Professeur : Karine Alquier (Français)
Niveau : 4ème

Pistes de réflexion

  • S'interroger sur le monde qui est le nôtre, sur la polysémie du mot « objet » et la définition du mot « désir » ; observer les objets de notre quotidien, les détourner de leur fonction pour mieux comprendre le mécanisme qui anime le désir et le processus de création qui en découle.
  • Appréhender le medium photographie via son histoire et son usage créatif.
  • Favoriser le travail en autonomie et les situations de production par petits groupes.
  • Expérimenter une approche transdisciplinaire du sujet.

Proposition de travail

« L'objet de mon désir, c'est à la fois le mien, le tien, le nôtre… comment rendre compte de ce « je » qui se multiplie, traverse les générations, me fait m'oublier et réapparaître différent ? ».

Références

  • Artistiques : Histoire de la photographie + l'hyperréalisme (« Supermarket lady », Duane Hanson (1969) ; Mauro David…) + Sandy Skoglung et la mise en scène du quotidien + le travail de Martine Camillieri
  • Littéraires : La notion de bovarysme : « La Parure » de Guy de Maupassant (1884) ; « Le Portefeuille » d'Anton Tchekov (1885) ; « La danseuse » de Paul Fournel in Les grosses rêveuses (1981) ; « Le Veston ensorcelé » de Dino Buzzatti (1966) ; Eugène Rastignac le dandy ambitieux  + La dimension intertextuelle : réactualisation du conte de Cendrillon (le conte, « La Parure », la chanson éponyme du groupe Téléphone) et du personnage mythologique de Vénus (le mythe ; Nana de Zola ; « Venus Anadyomène » de Rimbaud) + le travail de Martine Camillieri .

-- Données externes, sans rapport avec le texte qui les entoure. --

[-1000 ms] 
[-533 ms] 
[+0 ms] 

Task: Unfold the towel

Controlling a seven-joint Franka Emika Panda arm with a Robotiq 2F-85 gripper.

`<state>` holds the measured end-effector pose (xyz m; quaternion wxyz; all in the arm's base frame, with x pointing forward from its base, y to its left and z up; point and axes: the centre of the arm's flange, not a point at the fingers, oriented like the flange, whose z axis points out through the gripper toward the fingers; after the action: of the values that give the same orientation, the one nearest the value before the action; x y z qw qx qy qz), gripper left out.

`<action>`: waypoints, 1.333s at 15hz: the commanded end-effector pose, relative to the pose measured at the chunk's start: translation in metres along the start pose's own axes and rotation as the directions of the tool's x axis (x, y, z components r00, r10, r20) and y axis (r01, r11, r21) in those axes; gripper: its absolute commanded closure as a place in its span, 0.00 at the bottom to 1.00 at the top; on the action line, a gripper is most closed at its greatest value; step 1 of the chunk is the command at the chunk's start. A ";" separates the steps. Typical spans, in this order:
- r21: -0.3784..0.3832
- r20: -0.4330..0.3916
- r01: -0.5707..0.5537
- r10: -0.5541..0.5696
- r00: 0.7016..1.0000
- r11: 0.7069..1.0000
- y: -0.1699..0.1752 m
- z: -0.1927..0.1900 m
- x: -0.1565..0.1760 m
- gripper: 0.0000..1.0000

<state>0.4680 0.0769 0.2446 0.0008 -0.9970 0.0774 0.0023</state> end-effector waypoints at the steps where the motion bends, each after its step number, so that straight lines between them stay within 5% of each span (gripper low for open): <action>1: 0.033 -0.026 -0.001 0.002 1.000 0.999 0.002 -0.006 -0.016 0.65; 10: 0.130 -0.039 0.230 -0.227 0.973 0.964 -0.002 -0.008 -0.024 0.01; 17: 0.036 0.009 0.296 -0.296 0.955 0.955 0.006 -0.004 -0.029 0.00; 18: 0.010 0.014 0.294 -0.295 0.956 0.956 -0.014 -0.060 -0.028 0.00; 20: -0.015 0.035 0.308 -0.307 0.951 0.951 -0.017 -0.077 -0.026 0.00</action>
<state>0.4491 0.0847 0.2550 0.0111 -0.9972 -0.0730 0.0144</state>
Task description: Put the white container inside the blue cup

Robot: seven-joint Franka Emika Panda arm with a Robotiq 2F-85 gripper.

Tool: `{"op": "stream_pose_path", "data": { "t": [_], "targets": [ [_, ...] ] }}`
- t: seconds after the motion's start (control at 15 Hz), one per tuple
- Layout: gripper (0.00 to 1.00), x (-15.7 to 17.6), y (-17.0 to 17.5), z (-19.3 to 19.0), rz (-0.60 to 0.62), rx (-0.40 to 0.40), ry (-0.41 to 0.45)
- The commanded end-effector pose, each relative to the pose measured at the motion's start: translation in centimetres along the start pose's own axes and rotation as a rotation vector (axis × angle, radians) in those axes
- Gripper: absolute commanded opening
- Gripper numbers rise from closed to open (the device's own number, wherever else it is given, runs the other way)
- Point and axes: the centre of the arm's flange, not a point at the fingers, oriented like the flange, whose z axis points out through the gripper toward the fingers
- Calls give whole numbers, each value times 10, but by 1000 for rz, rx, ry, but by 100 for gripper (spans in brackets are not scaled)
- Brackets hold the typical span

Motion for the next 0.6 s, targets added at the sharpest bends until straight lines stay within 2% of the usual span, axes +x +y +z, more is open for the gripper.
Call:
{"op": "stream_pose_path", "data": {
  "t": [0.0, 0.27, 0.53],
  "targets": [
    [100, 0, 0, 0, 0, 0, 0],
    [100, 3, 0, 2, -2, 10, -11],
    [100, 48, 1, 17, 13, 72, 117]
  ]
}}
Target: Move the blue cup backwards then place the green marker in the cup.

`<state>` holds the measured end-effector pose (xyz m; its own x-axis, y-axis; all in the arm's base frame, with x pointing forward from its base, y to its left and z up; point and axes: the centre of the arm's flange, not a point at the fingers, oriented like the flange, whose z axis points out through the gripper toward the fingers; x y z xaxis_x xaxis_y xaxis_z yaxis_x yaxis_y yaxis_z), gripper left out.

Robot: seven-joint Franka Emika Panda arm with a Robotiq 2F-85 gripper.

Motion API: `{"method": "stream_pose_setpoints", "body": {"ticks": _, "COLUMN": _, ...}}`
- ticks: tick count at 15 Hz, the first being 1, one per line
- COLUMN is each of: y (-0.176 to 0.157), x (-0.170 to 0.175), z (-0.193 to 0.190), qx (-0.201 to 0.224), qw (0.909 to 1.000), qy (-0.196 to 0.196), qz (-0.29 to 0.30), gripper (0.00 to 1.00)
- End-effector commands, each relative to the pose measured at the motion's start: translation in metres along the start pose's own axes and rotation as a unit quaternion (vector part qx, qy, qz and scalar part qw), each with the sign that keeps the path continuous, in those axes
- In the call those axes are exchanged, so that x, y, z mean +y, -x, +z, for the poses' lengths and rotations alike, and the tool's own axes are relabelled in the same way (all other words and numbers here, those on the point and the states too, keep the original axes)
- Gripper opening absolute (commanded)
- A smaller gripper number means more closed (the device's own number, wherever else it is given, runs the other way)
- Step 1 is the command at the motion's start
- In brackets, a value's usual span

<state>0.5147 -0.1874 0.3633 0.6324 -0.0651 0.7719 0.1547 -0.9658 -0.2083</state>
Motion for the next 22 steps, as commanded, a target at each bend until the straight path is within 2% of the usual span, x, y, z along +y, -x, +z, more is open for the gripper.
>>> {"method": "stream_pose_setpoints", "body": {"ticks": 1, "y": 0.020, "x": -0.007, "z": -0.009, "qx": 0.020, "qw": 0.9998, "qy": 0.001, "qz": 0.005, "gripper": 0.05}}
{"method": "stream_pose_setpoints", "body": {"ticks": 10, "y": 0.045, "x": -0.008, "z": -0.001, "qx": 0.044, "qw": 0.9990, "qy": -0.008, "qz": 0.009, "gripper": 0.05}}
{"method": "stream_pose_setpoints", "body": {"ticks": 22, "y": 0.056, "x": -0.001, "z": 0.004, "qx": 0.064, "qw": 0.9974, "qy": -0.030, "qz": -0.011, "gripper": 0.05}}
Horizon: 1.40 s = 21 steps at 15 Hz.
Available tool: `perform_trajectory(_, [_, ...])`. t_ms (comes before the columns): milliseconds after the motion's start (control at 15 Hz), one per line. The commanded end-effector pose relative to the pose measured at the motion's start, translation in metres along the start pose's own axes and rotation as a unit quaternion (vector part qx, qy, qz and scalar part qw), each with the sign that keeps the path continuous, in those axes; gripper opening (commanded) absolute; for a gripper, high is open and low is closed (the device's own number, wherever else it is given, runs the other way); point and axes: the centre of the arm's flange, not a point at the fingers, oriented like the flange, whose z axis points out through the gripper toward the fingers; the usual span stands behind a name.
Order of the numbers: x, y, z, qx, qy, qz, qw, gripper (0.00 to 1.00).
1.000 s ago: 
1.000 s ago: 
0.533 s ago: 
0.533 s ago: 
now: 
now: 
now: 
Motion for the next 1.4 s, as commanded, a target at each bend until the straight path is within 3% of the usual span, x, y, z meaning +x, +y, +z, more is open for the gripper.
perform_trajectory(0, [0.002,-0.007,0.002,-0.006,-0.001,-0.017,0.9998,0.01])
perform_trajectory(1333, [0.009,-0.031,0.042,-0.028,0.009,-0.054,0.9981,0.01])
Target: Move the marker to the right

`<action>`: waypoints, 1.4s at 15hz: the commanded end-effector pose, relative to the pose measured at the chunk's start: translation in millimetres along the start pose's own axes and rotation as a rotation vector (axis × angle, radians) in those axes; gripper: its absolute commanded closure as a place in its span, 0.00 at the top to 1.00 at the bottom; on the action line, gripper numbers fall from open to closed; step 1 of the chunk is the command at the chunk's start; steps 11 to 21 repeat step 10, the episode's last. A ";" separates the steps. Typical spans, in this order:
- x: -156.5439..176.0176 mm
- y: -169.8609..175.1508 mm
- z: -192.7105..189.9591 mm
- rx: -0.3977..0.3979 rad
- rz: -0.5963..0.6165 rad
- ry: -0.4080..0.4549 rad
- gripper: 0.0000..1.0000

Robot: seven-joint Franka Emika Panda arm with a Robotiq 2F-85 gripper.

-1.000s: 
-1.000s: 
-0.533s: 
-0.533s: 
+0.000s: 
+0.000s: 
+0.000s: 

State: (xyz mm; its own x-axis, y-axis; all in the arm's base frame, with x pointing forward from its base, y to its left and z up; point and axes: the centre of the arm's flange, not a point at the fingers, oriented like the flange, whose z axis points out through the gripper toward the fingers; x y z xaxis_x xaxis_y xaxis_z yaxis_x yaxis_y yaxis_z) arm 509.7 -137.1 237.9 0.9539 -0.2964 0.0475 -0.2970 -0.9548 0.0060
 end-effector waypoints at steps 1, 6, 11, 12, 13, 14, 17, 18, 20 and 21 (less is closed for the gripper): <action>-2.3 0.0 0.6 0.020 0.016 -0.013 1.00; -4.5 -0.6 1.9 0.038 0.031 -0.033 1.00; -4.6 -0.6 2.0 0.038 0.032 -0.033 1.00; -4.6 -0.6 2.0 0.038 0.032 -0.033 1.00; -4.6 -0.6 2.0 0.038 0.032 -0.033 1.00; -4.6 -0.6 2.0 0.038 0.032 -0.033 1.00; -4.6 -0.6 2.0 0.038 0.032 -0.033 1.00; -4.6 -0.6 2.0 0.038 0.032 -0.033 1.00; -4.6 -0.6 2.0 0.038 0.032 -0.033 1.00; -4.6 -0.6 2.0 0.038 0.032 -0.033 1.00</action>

Situations d'apprentissage

  • Visite des expositions Banalités de Martine Camillieri et Bloom, une vision végétale.
  • Réflexion sur le désir menée à l'aune des œuvres et textes rencontrés en amont de l'exposition : questionnement quant à l'authenticité et l'originalité du désir.
  • Travail photographique à partir de mises en scène d'objets du quotidien. 
  • Elaboration de l'idée : « I-desire » : obtenir, via une application sur un téléphone mobile très en vogue, l'objet de son désir. Le « I » renvoie au « je », à l'idée du caractère singulier du désir mais la multiplicité et la répétition des applications reflètent la banalité de l'acte de désirer et de sa saveur idéologique.
  • Inscription au tableau de l'objet de désir. Photographie du tableau. Conception des images représentant les objets désirés.
  • Rédaction (notice explicative, passage argumentatif sur le choix de l'objet et le désir qui a motivé ce choix, anecdote personnelle).
  • Photographie de classe et anonymat : les images des objets désirés remplacent les visages.

Réalisations exposées

« I-desire »
Détournement de la photo de classe en interface de portable nommée « I-desir ». Catalogue de vente des applications.